And I become really moody and depressed if my Si needs are not met. I am sensitive towards stuff like smells, noises and some textures and I need some routine or else I go off tracks and burn myself out (1-2 unusual days are fine but after that I end up forgetting to eat and sleep - I need routine to take care of my needs or else they go unattended and I break down). 

I am well aware I am an exception though. 

I don't get angry when my routine is interrupted (it's just a guideline so I don't forget about my daily needs, not something personal) and I adapt to changes really fast, much faster than some neurotypical people. 
And I understand human psychology and I am a good actor so if I actually focus on that I can predict and invoke human reactions. I simply forget to do it when I am deep in Ne-Ti mode, which is my default mode when interacting with people. 
I am fully able to get into Ne-Fe mode when the situation calls for it (I avoid making phone calls to customers like a plague because I get people angry way too much by saying the wrong thing to the wrong person at the wrong time but when an angry customer actually calls coworkers hand me the phone, because I am able to calm the situation down by getting in the person shoes and explaining everything in the way they understand). 
It's just tiring so I prefer Ne-Ti mode much more, even if it gets me in trouble. Because it comes naturally. And it's fun (till the person gets angry, lol).

Classical autism seems Si-Te or Ni-Te related if you ask me. 
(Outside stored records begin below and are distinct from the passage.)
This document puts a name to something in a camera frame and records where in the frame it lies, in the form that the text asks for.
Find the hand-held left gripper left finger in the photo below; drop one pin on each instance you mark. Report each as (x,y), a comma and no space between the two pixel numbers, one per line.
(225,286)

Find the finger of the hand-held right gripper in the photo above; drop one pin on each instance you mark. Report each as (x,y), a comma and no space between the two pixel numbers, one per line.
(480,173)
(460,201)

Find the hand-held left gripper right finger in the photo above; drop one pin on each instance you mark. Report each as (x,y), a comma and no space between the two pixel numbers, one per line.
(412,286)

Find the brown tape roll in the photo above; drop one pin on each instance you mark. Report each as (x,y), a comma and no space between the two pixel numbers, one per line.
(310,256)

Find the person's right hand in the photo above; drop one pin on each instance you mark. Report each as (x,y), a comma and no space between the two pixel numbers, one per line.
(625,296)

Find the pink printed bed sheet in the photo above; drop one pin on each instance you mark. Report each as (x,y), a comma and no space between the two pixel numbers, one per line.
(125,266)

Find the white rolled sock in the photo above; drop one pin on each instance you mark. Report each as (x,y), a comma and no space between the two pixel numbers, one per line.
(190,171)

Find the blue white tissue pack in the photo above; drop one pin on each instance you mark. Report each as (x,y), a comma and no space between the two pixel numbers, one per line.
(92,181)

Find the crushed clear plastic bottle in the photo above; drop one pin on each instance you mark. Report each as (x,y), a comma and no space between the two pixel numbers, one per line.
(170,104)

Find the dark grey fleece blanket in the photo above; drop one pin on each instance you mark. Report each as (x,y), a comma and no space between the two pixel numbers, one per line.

Te wants the outside world to be organised (Ti could care less, they need order in their inner world, the outside world can do whatever it wants as long as it doesn't interrupt the thought processes going inside). 
Si wants everything to stay the same so it doesn't accept any changes to WHAT WAS. 
Ni wants the one and only view of the future so it doesn't accepts any changes to THE PLAN. 
Add Fi to the list, with it's individualistic values and you get a total outsider that wants to create its own little space in the world, without interruptions from other people.


----------



## BlueViolet (Dec 14, 2019)

Scoobyscoob said:


> _&grumble grumble&_ I spent how many years to get to the point where I could conduct a study like this, and your only takeaway is my conclusion? &_grumble grumble& _


I just don't like to be verbose. _shrugs. smiley face._



Scoobyscoob said:


> When someone with HF autism or Asperger's realizes that having a romantic partner is worlds better than being alone, even if there are some struggles with a relationship, they dive straight into how to be around people with their characteristic single minded focus.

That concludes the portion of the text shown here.